Task brief → Only one stretch of the data below is wanted: the lines from the one with "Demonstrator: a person" through the one with "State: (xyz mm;", repeated exactly.

Information given →
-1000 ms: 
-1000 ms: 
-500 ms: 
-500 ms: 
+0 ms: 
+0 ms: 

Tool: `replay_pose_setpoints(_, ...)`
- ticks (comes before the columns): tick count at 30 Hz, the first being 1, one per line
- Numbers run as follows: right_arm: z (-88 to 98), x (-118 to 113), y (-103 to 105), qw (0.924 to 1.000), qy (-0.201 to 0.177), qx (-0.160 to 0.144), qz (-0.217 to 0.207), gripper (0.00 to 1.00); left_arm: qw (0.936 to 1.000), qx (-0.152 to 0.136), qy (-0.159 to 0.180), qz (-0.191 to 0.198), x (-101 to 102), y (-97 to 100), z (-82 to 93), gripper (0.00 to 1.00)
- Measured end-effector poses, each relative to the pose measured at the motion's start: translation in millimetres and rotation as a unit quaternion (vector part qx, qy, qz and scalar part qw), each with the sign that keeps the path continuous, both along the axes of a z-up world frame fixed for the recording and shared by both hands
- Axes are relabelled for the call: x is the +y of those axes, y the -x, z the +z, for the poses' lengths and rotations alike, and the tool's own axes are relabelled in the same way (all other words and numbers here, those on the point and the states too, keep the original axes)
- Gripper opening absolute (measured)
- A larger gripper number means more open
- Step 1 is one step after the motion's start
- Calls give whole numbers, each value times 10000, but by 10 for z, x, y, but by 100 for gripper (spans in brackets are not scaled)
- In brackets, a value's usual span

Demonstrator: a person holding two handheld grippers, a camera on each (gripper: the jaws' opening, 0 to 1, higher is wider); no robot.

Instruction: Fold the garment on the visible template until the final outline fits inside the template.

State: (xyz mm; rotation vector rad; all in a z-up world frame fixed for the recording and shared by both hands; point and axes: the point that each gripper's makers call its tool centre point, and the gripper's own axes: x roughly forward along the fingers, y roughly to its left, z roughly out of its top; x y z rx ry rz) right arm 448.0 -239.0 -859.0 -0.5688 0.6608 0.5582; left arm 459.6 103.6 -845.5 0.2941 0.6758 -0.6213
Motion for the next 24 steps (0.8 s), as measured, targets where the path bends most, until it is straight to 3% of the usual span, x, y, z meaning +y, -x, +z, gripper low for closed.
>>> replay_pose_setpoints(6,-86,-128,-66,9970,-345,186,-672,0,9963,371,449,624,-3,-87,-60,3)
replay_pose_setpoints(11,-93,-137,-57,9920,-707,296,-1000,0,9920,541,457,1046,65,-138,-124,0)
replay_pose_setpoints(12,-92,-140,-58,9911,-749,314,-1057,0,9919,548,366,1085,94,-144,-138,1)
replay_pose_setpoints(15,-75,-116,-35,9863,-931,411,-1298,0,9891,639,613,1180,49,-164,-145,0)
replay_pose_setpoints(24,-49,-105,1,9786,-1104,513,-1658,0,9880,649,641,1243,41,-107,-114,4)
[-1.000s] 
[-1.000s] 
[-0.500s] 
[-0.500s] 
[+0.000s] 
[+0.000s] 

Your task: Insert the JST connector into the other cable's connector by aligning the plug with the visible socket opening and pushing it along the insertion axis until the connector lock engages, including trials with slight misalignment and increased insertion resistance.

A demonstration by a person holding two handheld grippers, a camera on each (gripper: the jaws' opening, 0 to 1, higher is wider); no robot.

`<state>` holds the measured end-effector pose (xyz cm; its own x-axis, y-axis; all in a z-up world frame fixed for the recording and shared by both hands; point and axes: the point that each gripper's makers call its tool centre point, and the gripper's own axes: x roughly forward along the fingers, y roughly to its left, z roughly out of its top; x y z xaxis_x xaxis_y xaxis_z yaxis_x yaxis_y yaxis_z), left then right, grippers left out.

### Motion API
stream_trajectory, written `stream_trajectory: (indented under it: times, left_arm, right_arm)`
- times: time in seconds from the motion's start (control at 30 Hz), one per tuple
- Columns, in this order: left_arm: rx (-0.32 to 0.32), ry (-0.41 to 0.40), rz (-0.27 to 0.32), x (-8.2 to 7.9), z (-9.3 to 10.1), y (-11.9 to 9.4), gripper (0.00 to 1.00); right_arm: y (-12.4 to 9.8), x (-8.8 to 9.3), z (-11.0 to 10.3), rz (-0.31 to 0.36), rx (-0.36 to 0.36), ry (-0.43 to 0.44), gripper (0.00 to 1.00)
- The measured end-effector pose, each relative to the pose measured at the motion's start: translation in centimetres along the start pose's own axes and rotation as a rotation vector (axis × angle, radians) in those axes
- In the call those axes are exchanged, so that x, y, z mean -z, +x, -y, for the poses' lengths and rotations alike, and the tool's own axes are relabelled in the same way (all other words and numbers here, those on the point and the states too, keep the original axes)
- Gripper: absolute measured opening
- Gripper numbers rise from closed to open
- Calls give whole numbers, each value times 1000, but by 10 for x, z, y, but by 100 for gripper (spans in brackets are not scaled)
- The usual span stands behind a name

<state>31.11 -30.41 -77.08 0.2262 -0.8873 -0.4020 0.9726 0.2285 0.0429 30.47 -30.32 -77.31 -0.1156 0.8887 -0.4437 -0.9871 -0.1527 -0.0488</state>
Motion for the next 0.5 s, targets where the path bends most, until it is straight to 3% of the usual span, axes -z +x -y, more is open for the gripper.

Your response →
Demonstrator: a person holding two handheld grippers, a camera on each (gripper: the jaws' opening, 0 to 1, higher is wider); no robot.

Instruction: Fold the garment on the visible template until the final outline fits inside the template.

State: (xyz mm; rotation vector rad; all in a z-up world frame fixed for the recording and shared by both hands; point and axes: the point that each gripper's makers call its tool centre point, and the gripper's own axes: x roughly forward along the fingers, y roughly to its left, z roughly out of its top; x y z rx ry rz) right arm 448.0 -239.0 -859.0 -0.5688 0.6608 0.5582; left arm 459.6 103.6 -845.5 0.2941 0.6758 -0.6213

The exercise calls for nothing further.